1960 : au cours de son procès en Cour militaire de justice pour l’attentat manqué du Petit-Clamart, l’ingénieur militaire Jean Bastien-Thiry lit sa déclaration, restée fameuse, mais qui ne lui évitera pas la peine de mort :

[…] Nous n’avons pas agi par haine de de Gaulle, mais par compassion pour les victimes de de Gaulle et pour sauvegarder des vies humaines innocentes sacrifiées par un pouvoir tyrannique. Saint Thomas d’Aquin nous dit : « C’est le tyran qui est séditieux et qui nourrit dans le peuple les discordes et la sédition ; car le régime tyrannique n’est pas juste et n’est pas ordonné au bien commun ; sont dignes de louange ceux qui délivrent le peuple d’un pouvoir tyrannique ». […]
Nous avons exercé le droit de légitime défense contre un homme, au nom de ses victimes, au nom de nos concitoyens et au nom de nos enfants ; cet homme est ruisselant de sang français et il représente la honte actuelle de la France. Il n’est pas bon, il n’est pas moral, il n’est pas légal que cet homme reste longtemps à la tête de la France ; la morale, le droit et la raison humaine s’unissent pour le condamner. La vérité que nous avons dite, et que bien d’autres que nous ont dite avant nous, restera attachée au nom de cet homme, où qu’il aille et quoi qu’il fasse.
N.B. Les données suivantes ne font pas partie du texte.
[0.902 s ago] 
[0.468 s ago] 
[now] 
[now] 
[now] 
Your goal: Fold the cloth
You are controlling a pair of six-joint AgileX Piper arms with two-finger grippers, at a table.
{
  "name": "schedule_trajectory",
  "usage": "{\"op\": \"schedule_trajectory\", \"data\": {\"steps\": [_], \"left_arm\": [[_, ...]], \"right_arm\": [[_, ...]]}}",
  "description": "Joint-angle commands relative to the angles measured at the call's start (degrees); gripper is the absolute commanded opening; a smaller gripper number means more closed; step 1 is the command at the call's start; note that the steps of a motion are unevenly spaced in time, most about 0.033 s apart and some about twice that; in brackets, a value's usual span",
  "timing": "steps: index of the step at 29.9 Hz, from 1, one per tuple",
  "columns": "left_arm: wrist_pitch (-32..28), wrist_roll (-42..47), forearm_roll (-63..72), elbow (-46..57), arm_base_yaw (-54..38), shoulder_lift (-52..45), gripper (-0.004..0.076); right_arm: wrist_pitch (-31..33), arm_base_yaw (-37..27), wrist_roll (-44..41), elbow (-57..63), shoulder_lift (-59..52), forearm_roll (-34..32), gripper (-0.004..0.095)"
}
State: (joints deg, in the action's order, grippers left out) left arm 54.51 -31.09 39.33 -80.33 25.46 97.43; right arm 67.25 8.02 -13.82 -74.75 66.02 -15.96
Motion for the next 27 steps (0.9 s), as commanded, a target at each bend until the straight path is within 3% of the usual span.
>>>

Un jour cet homme rendra compte de ses crimes : devant Dieu, sinon devant les hommes.
Le pouvoir de fait a la possibilité de nous faire condamner ; mais il n’en a pas le droit. Les millions d’hommes et de femmes qui ont souffert dans leur chair, dans leur cœur et dans leurs biens, de la politique abominable et souverainement injuste qui a été menée, sont avec nous dans ce prétoire pour dire que nous n’avons fait que notre devoir de Français. Devant l’Histoire, devant nos concitoyens et devant nos enfants, nous proclamons notre innocence, car nous n’avons fait que mettre en pratique la grande et éternelle loi de solidarité entre les hommes. […]

► à ce sujet, on peut lire le petit livre écrit par l’abbé Rioult : Jean Bastien-Thiry, De Gaulle et le tyrannicide (Aspect moral d’un acte politique).